A snakemake workflow for bulk RNA-seq data preprocessing including sequence alignment, quality check etc.
Zhengqiao Zhao, Yuri Pritykin
October, 2022
- The core environment can be installed using
conda
. The pipeline relies on hisat2, samtools and fastqc.
conda create -n snakemake_bulkRNA -c bioconda -c conda-forge snakemake hisat2 samtools fastqc gnuplot
- We also provide an R environment for gene count matrix build and differential gene expression analysis using Rsubread and DESeq2.

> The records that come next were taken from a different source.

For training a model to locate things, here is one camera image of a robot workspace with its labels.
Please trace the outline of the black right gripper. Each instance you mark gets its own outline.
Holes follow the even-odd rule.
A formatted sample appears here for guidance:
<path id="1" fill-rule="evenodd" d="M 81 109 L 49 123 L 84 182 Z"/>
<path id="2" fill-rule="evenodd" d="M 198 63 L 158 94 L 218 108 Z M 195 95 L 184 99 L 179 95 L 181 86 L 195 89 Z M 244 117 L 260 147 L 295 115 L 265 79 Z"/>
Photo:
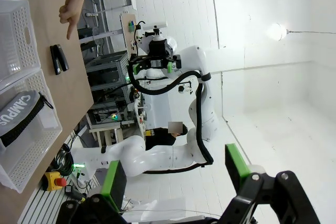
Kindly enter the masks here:
<path id="1" fill-rule="evenodd" d="M 148 56 L 133 57 L 129 61 L 129 75 L 137 75 L 142 70 L 153 68 L 166 68 L 168 73 L 173 73 L 182 68 L 181 56 L 170 56 L 167 39 L 152 40 L 149 43 Z"/>

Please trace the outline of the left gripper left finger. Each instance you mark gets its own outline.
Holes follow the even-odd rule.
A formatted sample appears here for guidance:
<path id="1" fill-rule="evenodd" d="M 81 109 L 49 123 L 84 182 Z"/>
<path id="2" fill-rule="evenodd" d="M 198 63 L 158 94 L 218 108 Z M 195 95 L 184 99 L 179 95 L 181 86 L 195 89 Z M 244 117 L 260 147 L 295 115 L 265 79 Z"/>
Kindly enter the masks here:
<path id="1" fill-rule="evenodd" d="M 84 201 L 63 202 L 56 223 L 127 223 L 121 213 L 126 184 L 121 163 L 111 162 L 99 192 Z"/>

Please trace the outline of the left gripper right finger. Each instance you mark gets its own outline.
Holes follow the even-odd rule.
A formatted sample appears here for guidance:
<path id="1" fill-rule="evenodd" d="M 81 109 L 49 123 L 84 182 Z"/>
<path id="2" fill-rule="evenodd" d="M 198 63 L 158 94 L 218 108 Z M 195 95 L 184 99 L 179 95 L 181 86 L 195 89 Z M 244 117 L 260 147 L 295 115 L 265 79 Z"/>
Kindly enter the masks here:
<path id="1" fill-rule="evenodd" d="M 275 177 L 252 172 L 235 144 L 225 145 L 225 166 L 236 196 L 220 217 L 220 223 L 251 223 L 258 205 L 269 205 L 279 223 L 320 222 L 294 172 L 286 170 Z"/>

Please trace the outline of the person's right hand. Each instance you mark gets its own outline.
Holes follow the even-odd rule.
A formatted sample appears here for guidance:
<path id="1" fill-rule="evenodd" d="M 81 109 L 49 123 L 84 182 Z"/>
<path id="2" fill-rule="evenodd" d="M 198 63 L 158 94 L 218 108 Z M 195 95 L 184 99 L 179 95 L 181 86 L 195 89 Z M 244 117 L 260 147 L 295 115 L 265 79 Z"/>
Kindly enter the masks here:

conda create -n r_deseq -c bioconda -c conda-forge -c r r-tidyverse r-data.table bioconductor-deseq2 bioconductor-rtracklayer bioconductor-summarizedexperiment bioconductor-rsubread r-pheatmap
The raw fastq files should be placed in one directory, e.g., raw_data
. The name of the fastq files should follow this pattern: <sample_name>_R<1,2>.fastq
. For example, raw_data
should have the following directory structure:
raw_data
| SAMPLE1_R1.fastq
| SAMPLE1_R2.fastq
| SAMPLE2_R1.fastq
| SAMPLE2_R2.fastq
| ...
The config file should have the exact sample names (excluding _R<1,2>.fastq
suffix) and Snakemake file should have the absolute path to the raw data directory and the results directory that used to save the pipeline outputs including the alignment results.
- modify the
cluster.json
file so that it is compatible with your computation cluster settings. - run the following command in terminal:
bash run_snakemake.sh
The following image shows the directed acyclic graph (DAG) of jobs where the edges represent dependencies.
It can be obtained by running the following command in the snakemake conda environment:
snakemake --forceall --rulegraph | dot -Tpng > RULE_DAG.png